### [About this exercise]
Search the records for the string "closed" and copy every line where it turns up.

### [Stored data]
===
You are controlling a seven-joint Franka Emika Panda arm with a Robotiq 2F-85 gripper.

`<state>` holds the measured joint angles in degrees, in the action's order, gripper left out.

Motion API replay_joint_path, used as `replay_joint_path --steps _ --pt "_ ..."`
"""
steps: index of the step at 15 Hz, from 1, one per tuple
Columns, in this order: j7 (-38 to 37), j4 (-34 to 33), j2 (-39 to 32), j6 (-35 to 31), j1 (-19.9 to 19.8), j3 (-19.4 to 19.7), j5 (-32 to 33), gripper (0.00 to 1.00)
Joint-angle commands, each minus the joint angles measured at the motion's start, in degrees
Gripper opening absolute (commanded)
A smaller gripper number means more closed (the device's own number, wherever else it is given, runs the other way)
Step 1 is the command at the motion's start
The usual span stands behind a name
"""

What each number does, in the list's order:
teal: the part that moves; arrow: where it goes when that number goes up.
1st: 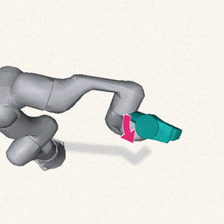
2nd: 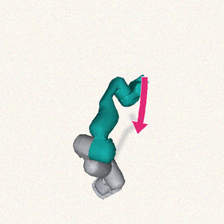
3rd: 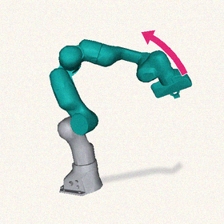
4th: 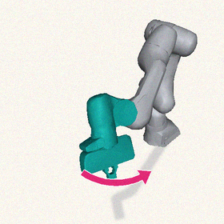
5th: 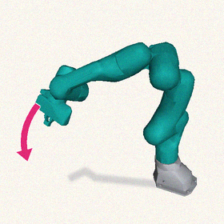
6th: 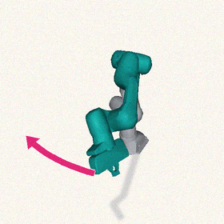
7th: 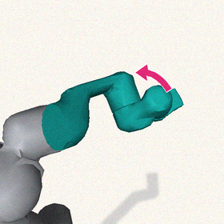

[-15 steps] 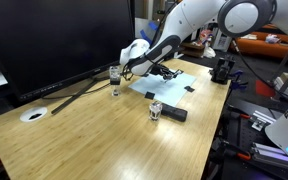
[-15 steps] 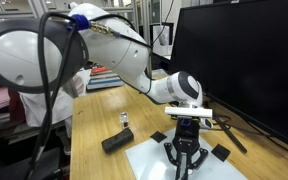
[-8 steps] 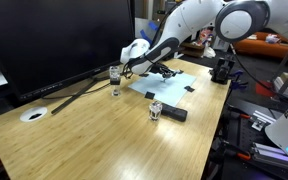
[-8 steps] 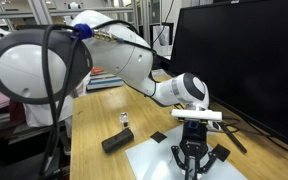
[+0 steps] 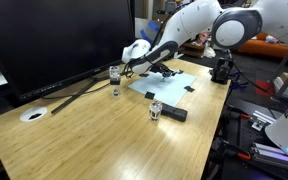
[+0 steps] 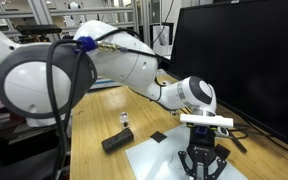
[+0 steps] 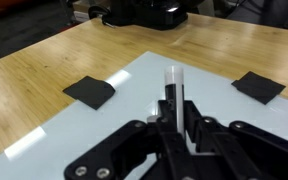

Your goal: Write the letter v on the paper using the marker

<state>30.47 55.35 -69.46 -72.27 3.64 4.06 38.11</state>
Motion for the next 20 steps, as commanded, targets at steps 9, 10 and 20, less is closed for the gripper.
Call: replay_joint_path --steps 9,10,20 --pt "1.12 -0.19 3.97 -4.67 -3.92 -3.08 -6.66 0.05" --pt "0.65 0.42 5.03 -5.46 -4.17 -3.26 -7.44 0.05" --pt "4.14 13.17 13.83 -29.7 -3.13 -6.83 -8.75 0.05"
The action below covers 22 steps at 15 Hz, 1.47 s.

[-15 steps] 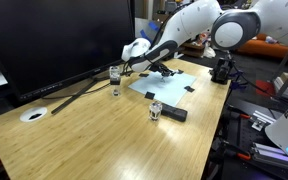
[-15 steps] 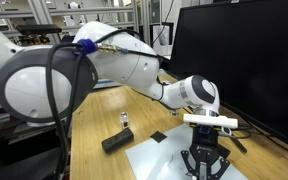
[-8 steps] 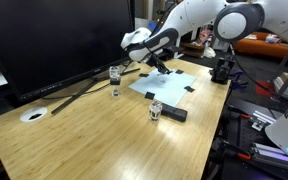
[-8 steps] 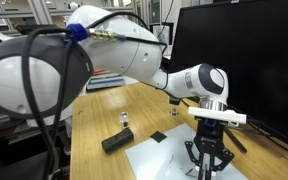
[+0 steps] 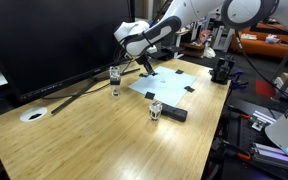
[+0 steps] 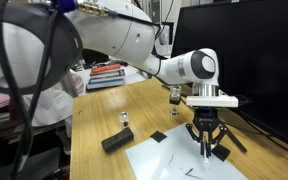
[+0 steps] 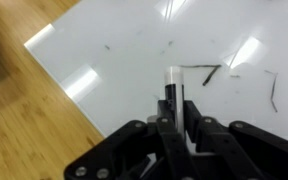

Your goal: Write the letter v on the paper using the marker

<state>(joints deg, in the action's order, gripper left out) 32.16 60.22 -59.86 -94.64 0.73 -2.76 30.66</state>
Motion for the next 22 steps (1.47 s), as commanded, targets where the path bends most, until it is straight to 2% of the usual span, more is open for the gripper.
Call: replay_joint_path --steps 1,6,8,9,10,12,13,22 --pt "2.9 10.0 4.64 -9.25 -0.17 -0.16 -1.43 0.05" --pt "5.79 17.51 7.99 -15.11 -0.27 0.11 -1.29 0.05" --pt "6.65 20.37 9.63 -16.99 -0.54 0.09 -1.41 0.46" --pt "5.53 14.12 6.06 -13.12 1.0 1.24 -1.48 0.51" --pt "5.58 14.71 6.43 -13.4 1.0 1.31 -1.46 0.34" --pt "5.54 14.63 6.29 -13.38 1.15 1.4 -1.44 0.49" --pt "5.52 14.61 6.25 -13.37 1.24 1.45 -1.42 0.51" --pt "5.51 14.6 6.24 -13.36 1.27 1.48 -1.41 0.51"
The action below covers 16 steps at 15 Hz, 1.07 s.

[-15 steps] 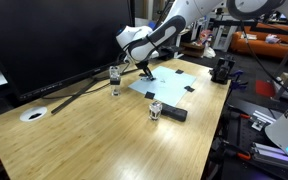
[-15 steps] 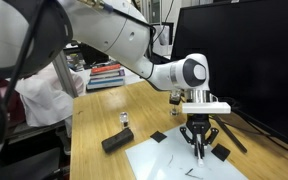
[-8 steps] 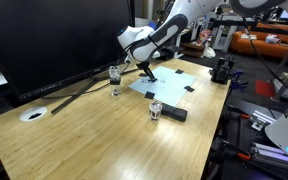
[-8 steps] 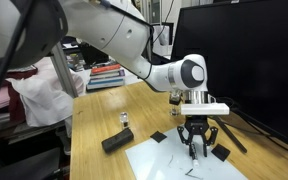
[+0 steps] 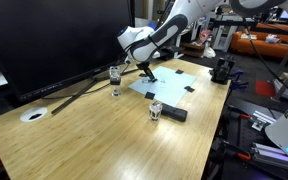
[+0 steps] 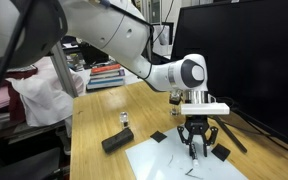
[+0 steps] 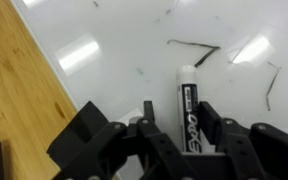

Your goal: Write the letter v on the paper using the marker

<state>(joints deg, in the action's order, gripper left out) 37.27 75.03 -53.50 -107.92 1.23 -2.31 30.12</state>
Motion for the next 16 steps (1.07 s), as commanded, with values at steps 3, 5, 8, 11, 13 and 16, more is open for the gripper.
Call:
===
### [Task output]
A smaller gripper number means more closed (the device's own number, wherever else it is given, runs the other way)
Motion for the next 20 steps, as commanded, targets at steps 9, 10 and 20, less is closed for the gripper.

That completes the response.